И пальцы, как живые якоря,
держали то, чем полнятся моря,
внутри её кривого зазеркалья
они теряли в скорости, и вес
их забывал, что где-то царь отвес
и медленно, непрямо вверх всплывали.
Я видел, что она, почти как кровь,
густа и стекловидна, вскинет бровь
она сближенью этому, и краску
цветною крупкой осаждает вниз
на дно уставшее — осенний холод лист
так в ледяную погружает ласку…
27 февр. 95
ПАМЯТИ ДНЯ
I
Уходящее солнце касается бережно мира,
всё потрогав руками, сгустив на прощание зелень, —
мальчик знает холмы, насекомых, шуршанье копирок
или птиц над печатной машинкой, утопленной в землю.
Крыши зебрами вышли из поля к воде однобокой.
Бьются в воздухе белом короткие красные флаги
и колеблется небо, покрашенной в синее лодкой,
подбирая бортами чернильную леску с бумаги.
Начинается мир как событье, как звоны трамваев
под холмами с кремлём, как скрещённые приводы улиц,
тарахтящих к реке — через реку — к мельчанью окраин
там они к ненадёжной полоске приткнулись.
II
Под столбы атмосферы к зубцам, округлённым закатом,
поднимается слева Ока по гудкам к городкам, к перекатам,
блюдцами окон, расквашенной в кашу малиной —
длинная вода над лиловой глиной —
вязкое тело, тянущееся неловко,
на голени присела — далеко — божья коровка
в чёрных крапинах, перерезанная, исчезает
тикающими к темноте заныканными часами.
В городе будут случаться странные вещи:
буквы стучать по вывескам, тополя обнаружат плечи
женщин, опутают лица их неотвязным пухом
и наклеют улыбки девочек на синие рты старухам.

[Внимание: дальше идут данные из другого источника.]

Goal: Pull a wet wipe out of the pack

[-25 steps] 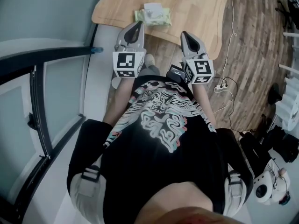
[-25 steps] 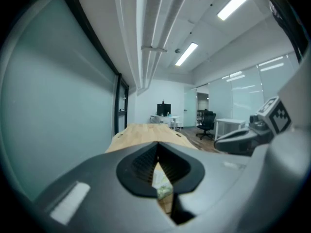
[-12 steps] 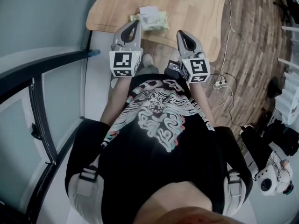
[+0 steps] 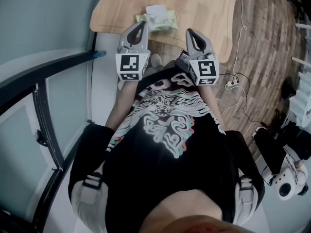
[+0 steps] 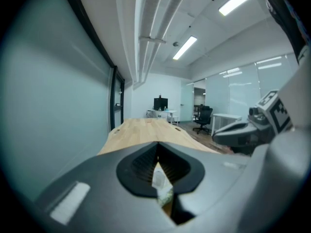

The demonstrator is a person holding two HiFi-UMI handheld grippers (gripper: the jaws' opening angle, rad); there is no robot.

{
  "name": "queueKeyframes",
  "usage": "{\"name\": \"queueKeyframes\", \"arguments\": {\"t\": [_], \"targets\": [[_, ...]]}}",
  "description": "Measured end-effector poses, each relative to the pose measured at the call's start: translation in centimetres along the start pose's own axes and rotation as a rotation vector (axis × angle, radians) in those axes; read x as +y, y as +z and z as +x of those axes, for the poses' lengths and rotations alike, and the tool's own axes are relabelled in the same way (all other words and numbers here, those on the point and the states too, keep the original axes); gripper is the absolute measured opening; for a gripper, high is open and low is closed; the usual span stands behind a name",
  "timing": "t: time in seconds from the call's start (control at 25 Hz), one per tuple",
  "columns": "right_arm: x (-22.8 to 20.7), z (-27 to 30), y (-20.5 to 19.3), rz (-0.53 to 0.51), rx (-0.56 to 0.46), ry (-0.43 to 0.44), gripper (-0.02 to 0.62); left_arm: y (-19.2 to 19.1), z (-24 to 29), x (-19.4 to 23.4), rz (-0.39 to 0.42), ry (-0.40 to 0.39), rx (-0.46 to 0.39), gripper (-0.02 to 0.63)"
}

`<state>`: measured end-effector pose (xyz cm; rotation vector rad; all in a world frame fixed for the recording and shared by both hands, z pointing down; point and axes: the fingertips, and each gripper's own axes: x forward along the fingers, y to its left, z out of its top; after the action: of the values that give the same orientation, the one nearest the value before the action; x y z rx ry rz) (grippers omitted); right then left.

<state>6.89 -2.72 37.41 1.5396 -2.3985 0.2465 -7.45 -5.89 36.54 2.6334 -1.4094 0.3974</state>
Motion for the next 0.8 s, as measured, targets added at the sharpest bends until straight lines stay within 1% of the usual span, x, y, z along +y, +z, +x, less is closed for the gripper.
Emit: {"name": "queueKeyframes", "arguments": {"t": [0.12, 0.28, 0.48, 0.6, 0.8], "targets": [[0.0, 0.0, 0.4, -0.001, -0.012, -0.002, -0.002, 0.3, -0.2, -0.2, 0.018, -0.001, -0.008, -0.009], [0.0, -0.6, 0.9, 0.005, -0.023, 0.004, -0.002, -0.1, 0.0, -0.6, 0.019, -0.008, -0.003, -0.009], [-1.0, -1.2, 0.7, 0.048, -0.054, 0.003, -0.002, -0.1, 0.6, -0.7, 0.032, 0.01, -0.008, -0.009], [-1.4, -0.3, 0.3, 0.03, -0.041, 0.019, -0.002, -0.4, 1.1, -0.1, 0.028, 0.023, -0.006, -0.009], [-1.6, 1.4, 0.8, 0.003, -0.026, 0.039, -0.002, -1.0, 1.9, 0.8, 0.005, 0.032, 0.002, -0.009]]}}
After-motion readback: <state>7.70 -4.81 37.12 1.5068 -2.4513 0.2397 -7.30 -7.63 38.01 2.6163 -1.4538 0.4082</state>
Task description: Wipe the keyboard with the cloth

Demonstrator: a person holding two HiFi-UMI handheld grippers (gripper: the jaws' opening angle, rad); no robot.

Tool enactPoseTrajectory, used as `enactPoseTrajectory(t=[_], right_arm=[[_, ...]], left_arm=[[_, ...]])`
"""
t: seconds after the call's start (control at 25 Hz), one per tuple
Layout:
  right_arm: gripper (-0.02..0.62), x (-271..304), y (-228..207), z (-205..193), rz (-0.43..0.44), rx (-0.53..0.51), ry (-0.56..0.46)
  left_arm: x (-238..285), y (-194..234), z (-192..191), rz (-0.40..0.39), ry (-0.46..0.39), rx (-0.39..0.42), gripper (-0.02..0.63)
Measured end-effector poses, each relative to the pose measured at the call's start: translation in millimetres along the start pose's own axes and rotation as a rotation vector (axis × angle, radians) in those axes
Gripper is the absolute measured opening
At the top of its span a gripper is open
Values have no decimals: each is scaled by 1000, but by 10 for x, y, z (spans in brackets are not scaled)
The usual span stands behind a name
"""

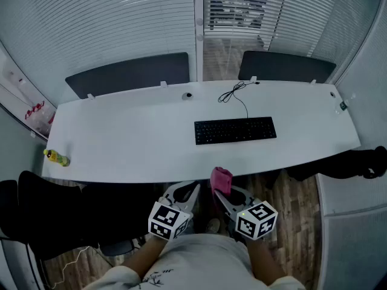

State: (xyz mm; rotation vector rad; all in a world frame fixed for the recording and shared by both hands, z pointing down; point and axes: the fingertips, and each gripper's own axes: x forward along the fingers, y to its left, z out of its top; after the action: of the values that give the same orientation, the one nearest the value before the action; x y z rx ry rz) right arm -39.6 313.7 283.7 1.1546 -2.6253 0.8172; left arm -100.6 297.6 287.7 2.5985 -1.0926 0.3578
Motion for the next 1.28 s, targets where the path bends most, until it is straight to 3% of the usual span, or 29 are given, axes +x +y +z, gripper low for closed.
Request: enactPoseTrajectory(t=[0.52, 1.28], right_arm=[[81, -87, 42, -6, 26, 34, -26], [81, -557, -223, -54, 66, 5, -33]], left_arm=[[-52, -153, -56, -32, 17, 4, 11], [89, -605, -84, 14, 7, -24, 11]])
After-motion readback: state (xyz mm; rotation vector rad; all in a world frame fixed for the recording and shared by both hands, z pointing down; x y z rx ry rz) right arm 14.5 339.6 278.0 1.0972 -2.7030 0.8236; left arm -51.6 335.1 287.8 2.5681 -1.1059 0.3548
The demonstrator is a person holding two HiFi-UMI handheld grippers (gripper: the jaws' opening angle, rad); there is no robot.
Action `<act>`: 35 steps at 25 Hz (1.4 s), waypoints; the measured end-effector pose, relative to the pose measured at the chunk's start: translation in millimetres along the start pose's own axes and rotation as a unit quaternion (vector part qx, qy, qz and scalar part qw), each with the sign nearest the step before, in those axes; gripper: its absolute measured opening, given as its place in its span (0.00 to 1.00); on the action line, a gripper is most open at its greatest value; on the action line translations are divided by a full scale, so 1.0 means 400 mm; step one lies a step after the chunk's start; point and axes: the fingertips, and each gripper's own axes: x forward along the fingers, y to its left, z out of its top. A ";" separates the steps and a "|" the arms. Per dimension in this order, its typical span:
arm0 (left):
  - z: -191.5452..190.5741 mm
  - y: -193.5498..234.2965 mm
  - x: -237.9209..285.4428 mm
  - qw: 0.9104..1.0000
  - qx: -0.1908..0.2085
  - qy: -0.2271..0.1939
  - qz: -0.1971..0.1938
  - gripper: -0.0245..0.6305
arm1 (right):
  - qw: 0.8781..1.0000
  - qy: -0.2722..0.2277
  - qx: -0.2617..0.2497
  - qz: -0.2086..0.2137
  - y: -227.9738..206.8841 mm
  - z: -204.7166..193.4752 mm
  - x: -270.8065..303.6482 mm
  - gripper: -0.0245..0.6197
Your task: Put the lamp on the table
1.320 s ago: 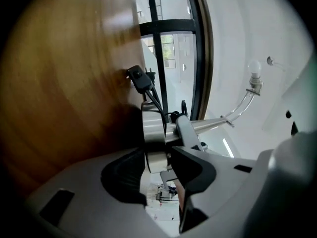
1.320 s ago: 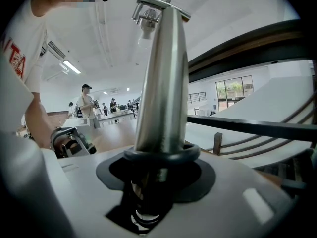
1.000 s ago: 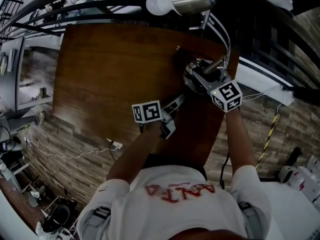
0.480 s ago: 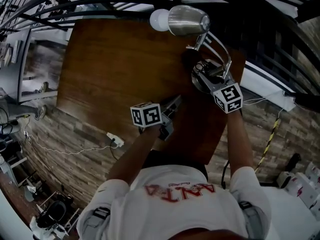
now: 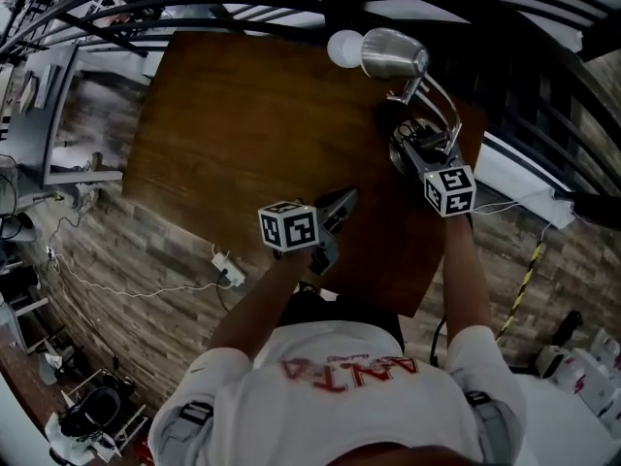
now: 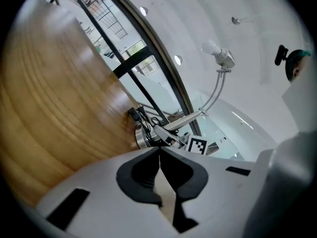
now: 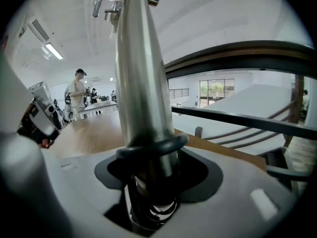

Всё переменится в сумерки: в воробьиной истерике
будут качаться парочки в шевелящемся скверике,
будут плавать пьяницы на пробковом шевиоте
дрейфующих пиджаков; головами на эшафоте
будут таращиться с плакатов отрубленные лица,
галки застрянут в карканье, как больные в больницах,
а нездоровые звёзды в их гнёздах — в шараханьи страшных веток,
обводимых луной — её злым рентгеновским светом.
Да, всё изменится, даже группа электрической крови
у бордовых трамваев, заходящихся в рёве
на поворотах рельс, на внезапных изгибах
переулков, поднимающих золотых рыбок
в покачивающихся аквариумах из янтарных стёкол.
Никак не стащит перчатку сталинский сокол,
озирающий мглу с высокого постамента,
под которым утюжится пароходами лента
Волги, кажущейся тлеющим кое-где провалом,
выползающая из его руки, и чернеющая разбомблённым вокзалом.
III
День, перешедший в ночь, нож обломал в воде.
Скрывается от мусоров и граждан.
Везде его фотографии: крупно набрано «ДЕНЬ»:
год рожденья… приметы… «РАЗЫСКИВАЕТСЯ ЗА КРАЖИ».
Граждане пьют чай. Юноши угощают своих
и не своих девушек мороженным и шампанским.
Убежавший от стражи день притих
на тихой малине в тёмном районе шпанском.
Ты, бритая голова. Ты, оловянный взгляд.
Отсидись до утра. Не рыпайся. Будь спокоен.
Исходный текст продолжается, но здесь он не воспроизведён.